■ **Exercise description**
All of the data should be reproduced word for word, though its pictures must be omitted.

■ **Data**
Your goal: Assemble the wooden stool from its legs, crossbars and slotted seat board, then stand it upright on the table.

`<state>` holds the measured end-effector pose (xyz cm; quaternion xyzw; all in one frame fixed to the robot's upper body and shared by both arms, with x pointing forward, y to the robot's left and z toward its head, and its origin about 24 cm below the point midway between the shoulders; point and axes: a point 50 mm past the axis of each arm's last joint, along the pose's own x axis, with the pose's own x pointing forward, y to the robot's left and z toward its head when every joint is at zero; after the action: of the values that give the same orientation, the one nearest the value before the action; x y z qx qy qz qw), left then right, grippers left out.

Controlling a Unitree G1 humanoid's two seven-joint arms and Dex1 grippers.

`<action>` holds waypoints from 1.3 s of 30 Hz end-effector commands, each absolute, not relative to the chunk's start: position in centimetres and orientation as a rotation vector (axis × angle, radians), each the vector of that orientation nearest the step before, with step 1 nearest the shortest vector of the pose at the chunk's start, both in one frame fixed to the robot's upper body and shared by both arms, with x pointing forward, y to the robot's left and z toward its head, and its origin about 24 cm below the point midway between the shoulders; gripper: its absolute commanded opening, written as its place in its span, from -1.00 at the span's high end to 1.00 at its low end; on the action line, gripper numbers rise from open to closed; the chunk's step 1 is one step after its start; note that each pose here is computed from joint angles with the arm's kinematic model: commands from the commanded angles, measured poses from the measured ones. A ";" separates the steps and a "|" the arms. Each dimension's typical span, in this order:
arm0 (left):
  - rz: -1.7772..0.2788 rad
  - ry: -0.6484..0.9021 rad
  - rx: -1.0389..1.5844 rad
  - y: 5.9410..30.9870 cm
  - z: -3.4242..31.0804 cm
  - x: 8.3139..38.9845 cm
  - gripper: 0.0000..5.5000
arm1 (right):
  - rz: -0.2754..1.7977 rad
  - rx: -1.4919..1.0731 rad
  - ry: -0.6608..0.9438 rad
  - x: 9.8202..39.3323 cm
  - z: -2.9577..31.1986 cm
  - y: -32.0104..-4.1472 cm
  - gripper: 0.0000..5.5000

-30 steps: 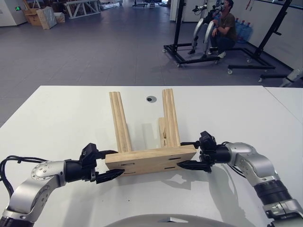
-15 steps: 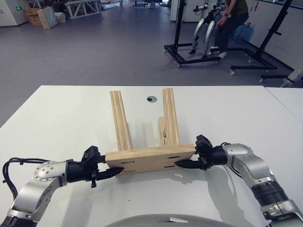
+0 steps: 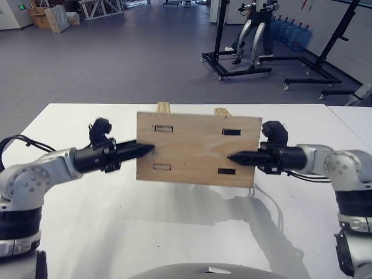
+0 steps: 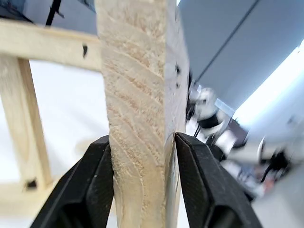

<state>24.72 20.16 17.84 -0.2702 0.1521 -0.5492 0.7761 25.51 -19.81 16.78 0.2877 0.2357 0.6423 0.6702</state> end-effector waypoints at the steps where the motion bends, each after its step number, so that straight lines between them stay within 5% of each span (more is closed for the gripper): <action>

■ **Solved exercise**
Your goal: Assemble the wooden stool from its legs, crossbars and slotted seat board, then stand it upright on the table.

`<state>` holds the measured end-effector pose (xyz cm; quaternion xyzw; all in one frame fixed to the robot's upper body and shared by both arms, with x pointing forward, y to the robot's left and z toward its head, and its origin about 24 cm below the point midway between the shoulders; point and axes: a point 50 mm past the axis of each arm's last joint, along the pose's own x axis, with the pose's own x pointing forward, y to the robot's left and z toward its head when every joint is at zero; after the action: of the values that give the same orientation, the one nearest the value before the action; x y z qx qy qz qw), left then right, grippers left out.

Controlling a Unitree G1 humanoid's two seven-joint arms and Dex1 grippers.

`<action>` holds waypoints from 1.3 s of 30 Hz end-effector commands, each absolute, not relative to the chunk's start: position in centimetres and orientation as a rotation vector (axis × angle, radians), each the vector of that orientation nearest the step before, with step 1 nearest the shortest vector of the pose at the chunk's start, both in one frame fixed to the robot's upper body and shared by both arms, with x pointing forward, y to the robot's left and z toward its head, and its origin about 24 cm below the point midway between the shoulders; gripper: its absolute commanded opening, written as its place in its span, from -1.00 at the span's high end to 1.00 at its low end; on the action line, gripper numbers rise from open to closed; the chunk's step 1 is one step after its start; note that each pose here is computed from joint angles with the arm's kinematic model: commands from the commanded angles, measured poses from the measured ones. A ";" separates the steps and a "|" the arms. Each dimension's typical span, in this order:
arm0 (left):
  - rz: -1.7772..0.2788 rad
  - ry: -0.6484..0.9021 rad
  - rx: -1.0389..1.5844 rad
  - y: 5.9410..30.9870 cm
  - z: -3.4242..31.0804 cm
  - x: 8.3139..38.9845 cm
  - gripper: 0.0000..5.5000
arm1 (right):
  - rz: -0.2754..1.7977 rad
  - rx: -1.4919..1.0731 rad
  - ry: -0.6608..0.9438 rad
  - x: 9.8202..39.3323 cm
  - z: -2.9577..31.1986 cm
  - y: -32.0104..-4.1472 cm
  - gripper: 0.0000..5.5000

-30 steps: 
-15 steps: 
+0 steps: 
+0 steps: 

<state>24.72 20.16 17.84 -0.2702 0.1521 -0.5492 0.7761 25.51 -19.81 16.78 0.2877 0.2357 0.6423 0.6702</state> end-effector waypoints at the steps where the motion bends, each after its step number, so that straight lines between them stay within 5% of each span (more is closed for the gripper): <action>

That finishes the answer to the exercise.